Writting an Erlang port

This quarter we had an subject with a an assignment to be developed in Erlang, a functional language which oriented to concurrent pro­gram­ming and in­ter­process com­mu­ni­ca­tion through message passing. The result is a crawler where each domain has an assigned “thread” which has to make the requests to the web server, plus another one to download the images and index them using pHash, the program is composed of more parts but now we'll center in this.

(By the way, the project has been developed on the open, the code is available at it's GitHub repository, EPC).

At the beggining each thread simply made a call httpc:request, which is the way that the standard library offers to make this requests, but it seems that the con­cur­ren­cy is not very well handled, this produced starvation on the indexation process.

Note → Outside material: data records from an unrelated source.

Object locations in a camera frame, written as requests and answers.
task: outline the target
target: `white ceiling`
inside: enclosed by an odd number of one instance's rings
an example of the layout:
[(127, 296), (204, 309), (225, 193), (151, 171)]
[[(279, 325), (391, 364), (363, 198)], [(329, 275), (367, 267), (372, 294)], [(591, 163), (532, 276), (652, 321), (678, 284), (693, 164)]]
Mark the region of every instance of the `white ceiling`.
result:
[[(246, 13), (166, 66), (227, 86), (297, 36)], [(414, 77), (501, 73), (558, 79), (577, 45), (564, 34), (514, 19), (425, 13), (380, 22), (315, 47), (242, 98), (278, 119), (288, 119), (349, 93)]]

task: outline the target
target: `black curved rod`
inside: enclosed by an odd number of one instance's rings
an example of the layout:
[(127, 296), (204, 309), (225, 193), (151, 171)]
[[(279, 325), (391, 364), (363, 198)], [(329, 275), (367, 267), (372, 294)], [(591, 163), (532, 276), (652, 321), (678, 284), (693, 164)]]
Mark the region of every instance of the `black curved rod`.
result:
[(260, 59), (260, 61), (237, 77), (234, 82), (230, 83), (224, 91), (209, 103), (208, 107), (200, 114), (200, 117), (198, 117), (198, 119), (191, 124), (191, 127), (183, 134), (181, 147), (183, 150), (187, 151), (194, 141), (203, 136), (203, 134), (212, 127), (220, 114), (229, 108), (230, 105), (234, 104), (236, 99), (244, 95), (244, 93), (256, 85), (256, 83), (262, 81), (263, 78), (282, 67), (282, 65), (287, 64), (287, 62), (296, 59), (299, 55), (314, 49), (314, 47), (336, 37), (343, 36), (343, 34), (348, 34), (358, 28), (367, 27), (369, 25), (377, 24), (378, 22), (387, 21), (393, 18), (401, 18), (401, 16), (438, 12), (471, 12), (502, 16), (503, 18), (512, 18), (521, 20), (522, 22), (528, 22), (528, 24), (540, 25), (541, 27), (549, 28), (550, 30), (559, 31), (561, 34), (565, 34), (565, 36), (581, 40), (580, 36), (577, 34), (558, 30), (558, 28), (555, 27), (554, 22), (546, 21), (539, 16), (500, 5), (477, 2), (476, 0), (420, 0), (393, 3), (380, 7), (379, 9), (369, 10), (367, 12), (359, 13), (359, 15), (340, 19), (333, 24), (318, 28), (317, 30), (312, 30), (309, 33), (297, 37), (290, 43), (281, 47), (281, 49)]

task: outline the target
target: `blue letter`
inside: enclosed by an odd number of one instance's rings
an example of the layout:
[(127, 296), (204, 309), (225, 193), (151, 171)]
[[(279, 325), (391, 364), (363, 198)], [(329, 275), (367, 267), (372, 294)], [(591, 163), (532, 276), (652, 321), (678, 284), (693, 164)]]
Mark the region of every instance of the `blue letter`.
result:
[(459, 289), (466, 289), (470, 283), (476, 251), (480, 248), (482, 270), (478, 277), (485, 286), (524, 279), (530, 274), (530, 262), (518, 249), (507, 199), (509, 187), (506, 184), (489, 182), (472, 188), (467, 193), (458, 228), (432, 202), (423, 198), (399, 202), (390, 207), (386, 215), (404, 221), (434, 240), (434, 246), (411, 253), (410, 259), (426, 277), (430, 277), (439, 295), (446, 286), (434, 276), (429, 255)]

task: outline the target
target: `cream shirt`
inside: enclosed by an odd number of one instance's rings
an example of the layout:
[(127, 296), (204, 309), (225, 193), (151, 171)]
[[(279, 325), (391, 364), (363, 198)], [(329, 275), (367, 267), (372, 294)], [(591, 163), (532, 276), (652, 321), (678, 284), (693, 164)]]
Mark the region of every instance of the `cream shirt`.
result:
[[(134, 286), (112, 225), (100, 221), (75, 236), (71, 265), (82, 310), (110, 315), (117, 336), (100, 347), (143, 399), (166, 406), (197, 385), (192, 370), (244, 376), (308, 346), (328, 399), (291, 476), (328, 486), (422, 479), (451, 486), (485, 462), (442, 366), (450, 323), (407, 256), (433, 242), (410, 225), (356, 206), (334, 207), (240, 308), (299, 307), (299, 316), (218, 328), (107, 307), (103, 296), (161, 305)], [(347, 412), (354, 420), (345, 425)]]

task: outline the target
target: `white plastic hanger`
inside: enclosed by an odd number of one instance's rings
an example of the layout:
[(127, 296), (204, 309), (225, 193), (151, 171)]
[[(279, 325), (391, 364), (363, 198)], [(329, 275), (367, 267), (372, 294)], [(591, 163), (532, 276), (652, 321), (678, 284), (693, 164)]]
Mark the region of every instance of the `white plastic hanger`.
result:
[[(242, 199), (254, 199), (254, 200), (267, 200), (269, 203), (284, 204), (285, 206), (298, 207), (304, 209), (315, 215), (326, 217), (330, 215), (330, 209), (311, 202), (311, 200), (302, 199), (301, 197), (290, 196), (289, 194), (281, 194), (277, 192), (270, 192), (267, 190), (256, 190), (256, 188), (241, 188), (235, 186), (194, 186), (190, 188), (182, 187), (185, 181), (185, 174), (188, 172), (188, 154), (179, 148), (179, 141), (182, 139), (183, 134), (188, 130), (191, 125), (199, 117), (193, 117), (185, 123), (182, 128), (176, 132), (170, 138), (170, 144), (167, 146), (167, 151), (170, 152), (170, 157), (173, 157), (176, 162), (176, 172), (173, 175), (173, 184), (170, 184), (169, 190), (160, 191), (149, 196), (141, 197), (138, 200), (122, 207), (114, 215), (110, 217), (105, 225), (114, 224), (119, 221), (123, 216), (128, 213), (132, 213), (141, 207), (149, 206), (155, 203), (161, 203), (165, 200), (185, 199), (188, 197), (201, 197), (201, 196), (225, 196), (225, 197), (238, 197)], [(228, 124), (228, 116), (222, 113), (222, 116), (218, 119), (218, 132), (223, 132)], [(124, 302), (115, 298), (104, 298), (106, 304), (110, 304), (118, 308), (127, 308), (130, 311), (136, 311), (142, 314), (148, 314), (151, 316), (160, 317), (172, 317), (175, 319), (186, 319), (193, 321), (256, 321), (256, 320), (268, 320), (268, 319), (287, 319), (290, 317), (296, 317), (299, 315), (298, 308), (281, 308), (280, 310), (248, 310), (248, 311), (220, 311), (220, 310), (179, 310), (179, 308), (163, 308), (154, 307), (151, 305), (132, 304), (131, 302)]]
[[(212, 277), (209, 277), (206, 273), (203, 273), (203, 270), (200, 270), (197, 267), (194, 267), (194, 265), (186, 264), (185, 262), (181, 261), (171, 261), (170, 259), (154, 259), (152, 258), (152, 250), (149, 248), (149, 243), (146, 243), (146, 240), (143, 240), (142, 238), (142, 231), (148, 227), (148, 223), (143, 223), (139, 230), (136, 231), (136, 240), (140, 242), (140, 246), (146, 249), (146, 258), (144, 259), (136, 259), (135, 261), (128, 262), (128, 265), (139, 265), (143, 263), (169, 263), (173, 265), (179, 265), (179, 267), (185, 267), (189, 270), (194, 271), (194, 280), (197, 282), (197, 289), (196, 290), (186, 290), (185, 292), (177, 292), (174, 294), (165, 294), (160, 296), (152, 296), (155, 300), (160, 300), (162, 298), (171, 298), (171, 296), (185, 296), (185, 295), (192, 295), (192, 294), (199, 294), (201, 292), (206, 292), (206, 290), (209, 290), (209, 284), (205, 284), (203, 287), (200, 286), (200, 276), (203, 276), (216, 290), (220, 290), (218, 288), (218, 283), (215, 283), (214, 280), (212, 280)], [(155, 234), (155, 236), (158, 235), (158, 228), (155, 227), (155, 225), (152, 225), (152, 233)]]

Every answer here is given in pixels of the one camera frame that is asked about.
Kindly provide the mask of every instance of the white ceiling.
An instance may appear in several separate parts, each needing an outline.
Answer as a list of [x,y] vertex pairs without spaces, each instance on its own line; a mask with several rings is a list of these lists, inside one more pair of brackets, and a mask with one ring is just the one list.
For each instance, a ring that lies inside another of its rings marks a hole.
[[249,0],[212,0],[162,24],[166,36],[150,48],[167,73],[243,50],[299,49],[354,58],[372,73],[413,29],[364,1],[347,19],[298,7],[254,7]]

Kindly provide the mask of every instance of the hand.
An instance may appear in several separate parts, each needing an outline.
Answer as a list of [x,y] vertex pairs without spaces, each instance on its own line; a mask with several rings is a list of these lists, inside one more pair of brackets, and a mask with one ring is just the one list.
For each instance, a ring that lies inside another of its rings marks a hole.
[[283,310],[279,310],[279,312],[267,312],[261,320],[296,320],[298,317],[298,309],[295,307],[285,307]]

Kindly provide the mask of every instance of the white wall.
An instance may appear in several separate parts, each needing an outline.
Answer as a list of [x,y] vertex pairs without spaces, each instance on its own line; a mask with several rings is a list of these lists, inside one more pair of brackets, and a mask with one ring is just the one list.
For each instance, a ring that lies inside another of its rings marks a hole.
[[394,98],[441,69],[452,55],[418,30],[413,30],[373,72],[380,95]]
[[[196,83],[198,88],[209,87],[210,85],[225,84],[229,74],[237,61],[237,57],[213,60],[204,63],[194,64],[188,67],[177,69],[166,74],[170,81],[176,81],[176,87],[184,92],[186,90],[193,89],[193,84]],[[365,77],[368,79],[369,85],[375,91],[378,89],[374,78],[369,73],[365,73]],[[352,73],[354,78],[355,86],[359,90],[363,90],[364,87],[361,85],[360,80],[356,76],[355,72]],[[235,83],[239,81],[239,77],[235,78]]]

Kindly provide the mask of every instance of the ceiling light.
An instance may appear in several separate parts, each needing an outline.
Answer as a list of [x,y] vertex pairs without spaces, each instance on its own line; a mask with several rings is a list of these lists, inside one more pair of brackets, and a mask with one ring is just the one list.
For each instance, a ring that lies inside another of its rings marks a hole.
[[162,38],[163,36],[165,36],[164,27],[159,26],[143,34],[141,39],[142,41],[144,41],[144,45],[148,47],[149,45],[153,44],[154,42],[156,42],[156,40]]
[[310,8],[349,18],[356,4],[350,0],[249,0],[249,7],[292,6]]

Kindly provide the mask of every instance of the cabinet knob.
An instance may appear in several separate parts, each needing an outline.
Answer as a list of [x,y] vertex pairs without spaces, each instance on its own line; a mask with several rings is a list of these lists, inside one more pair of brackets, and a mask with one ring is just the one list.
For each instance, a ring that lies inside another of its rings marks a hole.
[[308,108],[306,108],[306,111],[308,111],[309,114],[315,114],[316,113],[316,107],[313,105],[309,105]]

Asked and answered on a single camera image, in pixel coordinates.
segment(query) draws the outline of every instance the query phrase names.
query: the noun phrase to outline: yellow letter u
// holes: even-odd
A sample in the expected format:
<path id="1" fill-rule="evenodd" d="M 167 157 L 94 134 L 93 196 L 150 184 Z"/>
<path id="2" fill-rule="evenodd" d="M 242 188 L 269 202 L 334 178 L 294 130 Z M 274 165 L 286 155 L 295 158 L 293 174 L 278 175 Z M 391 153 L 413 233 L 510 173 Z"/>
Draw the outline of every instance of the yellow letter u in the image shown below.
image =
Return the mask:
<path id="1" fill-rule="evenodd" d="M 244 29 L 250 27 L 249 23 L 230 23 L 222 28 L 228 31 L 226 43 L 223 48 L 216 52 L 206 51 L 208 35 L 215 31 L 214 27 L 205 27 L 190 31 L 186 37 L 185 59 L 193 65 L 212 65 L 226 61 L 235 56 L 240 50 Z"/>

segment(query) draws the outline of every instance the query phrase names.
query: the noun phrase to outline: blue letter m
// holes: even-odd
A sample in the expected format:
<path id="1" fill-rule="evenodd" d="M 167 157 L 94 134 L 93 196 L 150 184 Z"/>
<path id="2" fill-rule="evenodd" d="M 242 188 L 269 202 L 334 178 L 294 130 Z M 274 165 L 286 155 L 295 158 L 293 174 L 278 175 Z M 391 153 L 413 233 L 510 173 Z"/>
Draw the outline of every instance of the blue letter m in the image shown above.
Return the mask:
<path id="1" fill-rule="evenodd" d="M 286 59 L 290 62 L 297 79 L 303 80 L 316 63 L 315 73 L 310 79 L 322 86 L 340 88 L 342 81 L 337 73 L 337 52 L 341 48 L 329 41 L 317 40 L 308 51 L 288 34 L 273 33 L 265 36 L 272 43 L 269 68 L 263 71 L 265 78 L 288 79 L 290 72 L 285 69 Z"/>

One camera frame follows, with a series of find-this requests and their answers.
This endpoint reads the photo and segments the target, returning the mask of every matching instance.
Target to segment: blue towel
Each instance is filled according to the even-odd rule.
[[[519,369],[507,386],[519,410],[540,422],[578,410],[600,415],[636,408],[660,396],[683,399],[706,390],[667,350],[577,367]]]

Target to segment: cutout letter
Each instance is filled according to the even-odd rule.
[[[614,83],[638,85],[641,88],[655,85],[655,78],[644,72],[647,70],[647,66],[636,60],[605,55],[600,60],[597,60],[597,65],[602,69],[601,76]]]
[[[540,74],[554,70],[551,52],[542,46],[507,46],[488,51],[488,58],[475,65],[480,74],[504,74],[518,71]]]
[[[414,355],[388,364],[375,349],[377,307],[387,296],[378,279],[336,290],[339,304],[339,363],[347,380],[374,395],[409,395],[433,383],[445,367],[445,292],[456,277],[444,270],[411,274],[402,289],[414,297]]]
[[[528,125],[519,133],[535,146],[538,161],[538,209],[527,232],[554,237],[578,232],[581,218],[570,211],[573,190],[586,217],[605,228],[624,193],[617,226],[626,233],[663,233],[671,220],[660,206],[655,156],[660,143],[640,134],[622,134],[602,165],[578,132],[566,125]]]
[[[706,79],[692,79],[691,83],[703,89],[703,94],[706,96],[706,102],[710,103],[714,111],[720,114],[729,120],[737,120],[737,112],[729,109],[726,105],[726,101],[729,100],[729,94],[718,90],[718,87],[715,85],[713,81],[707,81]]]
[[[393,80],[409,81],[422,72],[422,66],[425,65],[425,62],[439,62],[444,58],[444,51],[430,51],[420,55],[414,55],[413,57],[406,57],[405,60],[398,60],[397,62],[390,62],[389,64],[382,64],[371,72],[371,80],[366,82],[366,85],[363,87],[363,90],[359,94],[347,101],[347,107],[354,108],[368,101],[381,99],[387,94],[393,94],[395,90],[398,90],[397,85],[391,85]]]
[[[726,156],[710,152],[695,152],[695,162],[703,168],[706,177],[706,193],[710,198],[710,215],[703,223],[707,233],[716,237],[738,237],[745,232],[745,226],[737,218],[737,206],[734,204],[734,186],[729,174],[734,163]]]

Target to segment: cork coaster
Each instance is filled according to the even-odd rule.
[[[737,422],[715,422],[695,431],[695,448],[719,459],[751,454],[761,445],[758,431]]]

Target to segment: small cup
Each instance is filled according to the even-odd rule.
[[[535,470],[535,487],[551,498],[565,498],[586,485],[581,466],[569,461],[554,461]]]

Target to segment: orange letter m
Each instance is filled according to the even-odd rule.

Further down on the spec­i­fi­ca­tion a possible solution is shown:

Option (option()) details:
sync
     Shall the request be syn­chro­nous or asyn­chro­nous.
     Defaults to true.

Anyway, at that moment that solution wasn't checked, instead another two where im­ple­ment­ed, one was a dedicated process which will make sure that the indexer downloads had priority and it won't suffer starvation, this won't happen to the crawlers because it'd take some time to the indexer to obtain the features of the downloaded image (not much, but some time), this was im­ple­ment­ed in pure Erlang and it was the one merged in the master branch.

Another option was to implement the download as a port, an external program written in C and that will be called from an Erlang process, this pos­si­bil­i­ty was kept in the GET-by-port branch.

C - Erlang Com­mu­ni­ca­tion

The port is composed of two components, the C part an the Erlang part, the com­mu­ni­ca­tion can be made in multiple ways, and is defined along with PortSettings on open_port, the pos­si­bil­i­ties are

  • {packet, N}

    Messages are preceded by their length, sent in N bytes, with the most sig­nif­i­cant byte first. Valid values for N are 1, 2, or 4.

  • stream

    Output messages are sent without packet lengths. A user-defined protocol must be used between the Erlang process and the external object.

  • {line, L}

    Messages are delivered on a per line basis. Each line (delimited by the OS-dependent newline sequence) is delivered in one single message. The message data format is {Flag, Line}, where Flag is either eol or noeol and Line is the actual data delivered (without the newline sequence).

    L specifies the maximum line length in bytes. Lines longer than this will be delivered in more than one message, with the Flag set to noeol for all but the last message. If end of file is en­coun­tered anywhere else than im­me­di­ate­ly following a newline sequence, the last line will also be delivered with the Flag set to noeol. In all other cases, lines are delivered with Flag set to eol.

    The {packet, N} and {line, L} settings are mutually exclusive.

In this case we'll use {packet, 4}, enough to send whole web pages.

Com­mu­ni­ca­tion - The C side

Lo let's focus in what happens in the program written in C when it receives the data, the function which manages this is char* read_url()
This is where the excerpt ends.